4.4 Dit handelen van betrokkene is uiterst laakbaar en wellicht zelfs strafbaar. In elk geval is het in strijd met de fundamentele beginselen integriteit en professioneel gedrag als bedoeld in artikel A-100.4 onder a. respectievelijk e. van de VGC. Betrokkene is immers met dat handelen in zijn beroepsmatige en zakelijke betrekkingen niet eerlijk en oprecht opgetreden en hij heeft zich daarbij evenmin aan de voor hem relevante wet- en regelgeving gehouden. Bovendien zal dat handelen door een redelijke en goed geïnformeerde derde, die over alle relevante informatie beschikt, worden opgevat als schadelijk voor de goede naam van het accountantsberoep. De klacht moet daarom gegrond worden verklaard.

4.5 Op grond van artikel 2 Wtra kan de Accountantskamer een tuchtrechtelijke maatregel opleggen. Bij het bepalen van de zwaarte van de op te leggen maatregel wordt in aanmerking genomen de aard en ernst van de hiervoor omschreven schendingen van fundamentele beginselen uit de VGC. Deze rechtvaardigen op zichzelf oplegging van de maatregel van (al dan niet tijdelijke) doorhaling van de accountant in het register. Echter, alles in aanmerking nemende, waaronder ook de omstandigheid dat betrokkene in de financiële problemen werd gebracht door het achterwege blijven van tijdige en volledige betalingen aan hem door klaagster en het gegeven dat betrokkene niet eerder tuchtrechtelijk is veroordeeld, is de Accountantskamer van oordeel dat in dit geval met oplegging van de maatregel van berisping kan worden volstaan.

4.6 Zodra deze uitspraak onherroepelijk geworden is en de voorzitter van de Accountantskamer een last tot tenuitvoerlegging heeft uitgevaardigd dienen de AFM, de voorzitter van het NIVRA dan wel de voorzitter van de NOvAA ingevolge artikel 9, tweede lid juncto 47 Wtra, ervoor zorg te dragen dat de opgelegde maatregel in het register wordt opgenomen, voor zover betrokkene daarin is of was ingeschreven.

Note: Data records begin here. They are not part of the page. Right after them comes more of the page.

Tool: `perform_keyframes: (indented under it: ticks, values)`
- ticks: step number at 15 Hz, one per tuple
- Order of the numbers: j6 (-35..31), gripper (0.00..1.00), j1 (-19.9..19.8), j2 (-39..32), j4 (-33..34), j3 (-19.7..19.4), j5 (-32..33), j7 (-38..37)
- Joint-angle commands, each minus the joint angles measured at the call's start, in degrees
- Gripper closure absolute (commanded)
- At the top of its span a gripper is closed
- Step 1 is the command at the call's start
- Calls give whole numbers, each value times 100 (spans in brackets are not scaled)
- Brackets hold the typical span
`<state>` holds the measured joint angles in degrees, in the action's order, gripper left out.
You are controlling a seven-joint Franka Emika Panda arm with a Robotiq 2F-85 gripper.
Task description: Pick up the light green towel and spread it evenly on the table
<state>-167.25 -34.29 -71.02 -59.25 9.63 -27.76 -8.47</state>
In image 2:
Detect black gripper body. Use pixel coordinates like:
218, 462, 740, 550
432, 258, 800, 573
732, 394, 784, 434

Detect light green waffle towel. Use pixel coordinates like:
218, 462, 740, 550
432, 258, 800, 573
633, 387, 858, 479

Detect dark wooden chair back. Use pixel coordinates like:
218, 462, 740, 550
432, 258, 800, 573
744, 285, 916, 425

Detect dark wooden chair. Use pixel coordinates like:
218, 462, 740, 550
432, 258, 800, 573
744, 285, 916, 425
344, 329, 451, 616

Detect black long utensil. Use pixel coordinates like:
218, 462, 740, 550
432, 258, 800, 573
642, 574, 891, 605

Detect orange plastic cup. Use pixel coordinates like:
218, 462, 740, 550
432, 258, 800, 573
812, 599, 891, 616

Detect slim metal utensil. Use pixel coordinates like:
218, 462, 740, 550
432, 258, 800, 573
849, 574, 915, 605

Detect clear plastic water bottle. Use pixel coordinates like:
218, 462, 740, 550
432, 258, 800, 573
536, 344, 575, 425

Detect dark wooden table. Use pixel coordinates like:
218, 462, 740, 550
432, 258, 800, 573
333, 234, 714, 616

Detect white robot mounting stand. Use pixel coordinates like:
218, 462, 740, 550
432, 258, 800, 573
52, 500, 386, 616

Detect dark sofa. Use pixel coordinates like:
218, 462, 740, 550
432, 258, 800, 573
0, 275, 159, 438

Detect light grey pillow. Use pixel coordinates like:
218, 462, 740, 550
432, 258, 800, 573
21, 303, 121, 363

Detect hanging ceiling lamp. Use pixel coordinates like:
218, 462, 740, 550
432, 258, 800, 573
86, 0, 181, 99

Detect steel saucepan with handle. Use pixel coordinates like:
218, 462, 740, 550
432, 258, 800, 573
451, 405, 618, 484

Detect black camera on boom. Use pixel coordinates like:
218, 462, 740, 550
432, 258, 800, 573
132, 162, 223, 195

4.7 Op grond van al het hiervoor overwogene dient als volgt te worden beslist.

5. Beslissing

De Accountantskamer:

·        verklaart de klacht gegrond in voege als hiervoor omschreven;

·        legt ter zake aan betrokkene op de maatregel van berisping;

·        verstaat dat de AFM, de voorzitter van het NIVRA dan wel de voorzitter van de NOvAA na het onherroepelijk worden van deze uitspraak èn de uitvaardiging van een last tot tenuitvoerlegging van de voorzitter van de Accountantskamer zorgen voor opname van deze tuchtrechtelijke maatregel in het register als bedoeld in artikel 1, onder j. Wtra, voor zover betrokkene daarin is of was ingeschreven.

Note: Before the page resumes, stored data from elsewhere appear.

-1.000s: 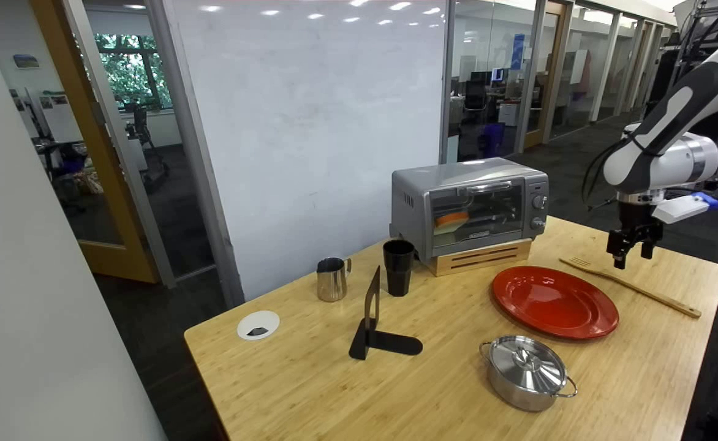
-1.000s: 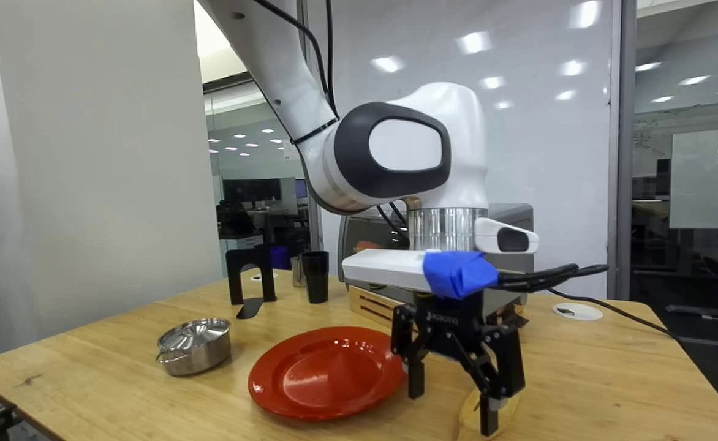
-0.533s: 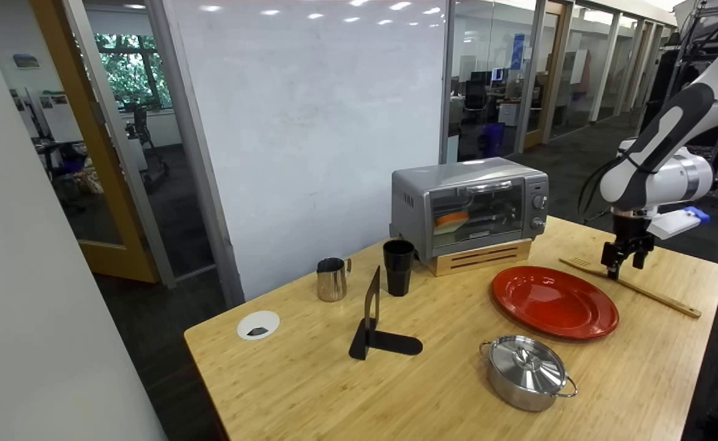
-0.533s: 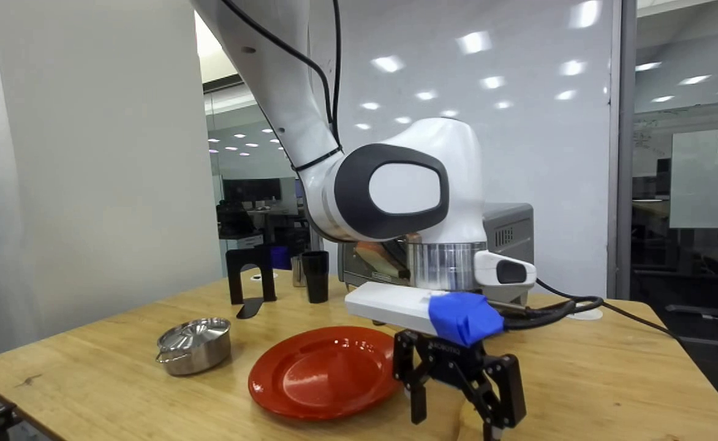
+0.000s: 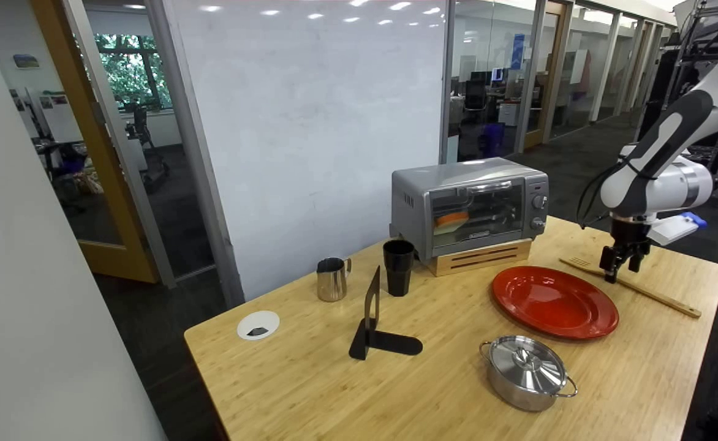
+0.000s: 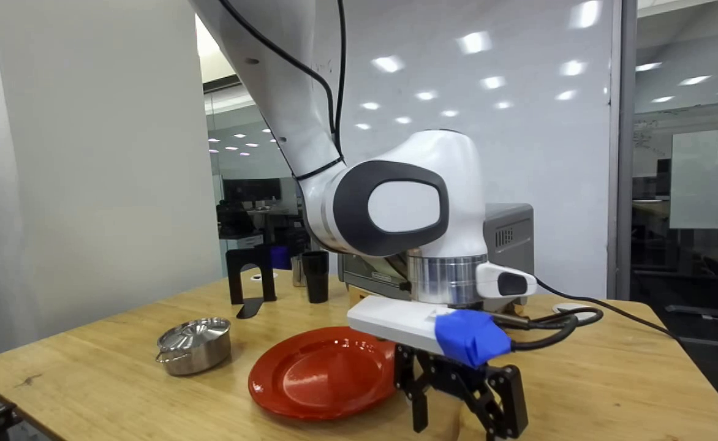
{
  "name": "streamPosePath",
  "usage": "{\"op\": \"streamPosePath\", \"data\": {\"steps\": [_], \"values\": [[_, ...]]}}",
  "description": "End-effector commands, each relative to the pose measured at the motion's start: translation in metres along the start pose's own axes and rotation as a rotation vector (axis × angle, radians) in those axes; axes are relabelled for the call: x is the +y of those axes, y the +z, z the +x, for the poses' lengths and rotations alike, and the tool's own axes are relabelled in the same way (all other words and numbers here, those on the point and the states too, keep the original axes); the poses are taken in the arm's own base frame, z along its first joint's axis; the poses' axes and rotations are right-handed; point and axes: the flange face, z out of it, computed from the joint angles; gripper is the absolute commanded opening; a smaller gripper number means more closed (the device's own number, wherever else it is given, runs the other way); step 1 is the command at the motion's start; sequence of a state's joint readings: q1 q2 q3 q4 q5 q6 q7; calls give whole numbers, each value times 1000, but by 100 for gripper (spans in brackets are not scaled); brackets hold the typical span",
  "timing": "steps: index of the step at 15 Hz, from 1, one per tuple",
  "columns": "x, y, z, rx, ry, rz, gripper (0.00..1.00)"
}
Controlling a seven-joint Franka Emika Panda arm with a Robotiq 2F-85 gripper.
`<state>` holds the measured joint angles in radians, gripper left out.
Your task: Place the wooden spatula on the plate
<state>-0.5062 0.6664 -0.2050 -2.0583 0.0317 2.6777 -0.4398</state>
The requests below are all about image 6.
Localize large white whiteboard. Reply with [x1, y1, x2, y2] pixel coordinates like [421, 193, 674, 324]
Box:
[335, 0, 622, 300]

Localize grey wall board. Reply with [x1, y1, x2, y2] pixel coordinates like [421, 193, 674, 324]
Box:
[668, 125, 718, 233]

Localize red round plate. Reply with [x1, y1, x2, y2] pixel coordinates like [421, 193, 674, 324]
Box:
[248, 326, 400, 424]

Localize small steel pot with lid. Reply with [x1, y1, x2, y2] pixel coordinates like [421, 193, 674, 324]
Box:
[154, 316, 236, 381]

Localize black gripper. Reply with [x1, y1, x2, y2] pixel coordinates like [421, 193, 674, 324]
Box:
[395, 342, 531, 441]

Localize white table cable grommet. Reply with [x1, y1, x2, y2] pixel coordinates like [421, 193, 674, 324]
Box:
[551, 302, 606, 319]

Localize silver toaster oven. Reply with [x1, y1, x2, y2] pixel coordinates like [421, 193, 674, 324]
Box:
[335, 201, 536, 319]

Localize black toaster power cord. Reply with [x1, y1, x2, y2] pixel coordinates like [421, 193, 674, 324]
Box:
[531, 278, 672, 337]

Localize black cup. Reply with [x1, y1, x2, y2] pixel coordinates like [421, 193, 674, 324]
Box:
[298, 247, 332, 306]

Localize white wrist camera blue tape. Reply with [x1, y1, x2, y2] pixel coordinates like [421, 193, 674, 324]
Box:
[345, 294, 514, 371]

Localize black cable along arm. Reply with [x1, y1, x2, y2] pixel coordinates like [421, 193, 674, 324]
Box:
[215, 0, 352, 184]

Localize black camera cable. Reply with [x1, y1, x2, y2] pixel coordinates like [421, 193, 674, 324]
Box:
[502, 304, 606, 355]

Aldus beslist door mr. M.B. Werkhoven, voorzitter, mr. E.W. Akkerman en mr. E.F. Smeele, rechterlijke leden, drs. E.J.F.A. de Haas RA en J. Maan AA, accountantsleden, in aanwezigheid van W. Welmers, secretaris, en uitgesproken in het openbaar op 16 mei 2011.

_________                                                                            __________

secretaris                                                                                 voorzitter

Deze uitspraak is aan partijen verzonden op:                                      

Ingevolge de artikelen 43 Wtra en 32 Wet tuchtrechtspraak bedrijfsorganisatie 2004 kan/kunnen klager en/of  betrokkene, dan wel de voorzitter van het NIVRA tegen deze uitspraak binnen 6 weken na verzending daarvan hoger beroep instellen door het indienen van een ondertekend beroepschrift dat de gronden van het beroep dient te bevatten, bij het College van Beroep voor het bedrijfsleven, Postbus 20021, 2500 EA ’s‑Gravenhage.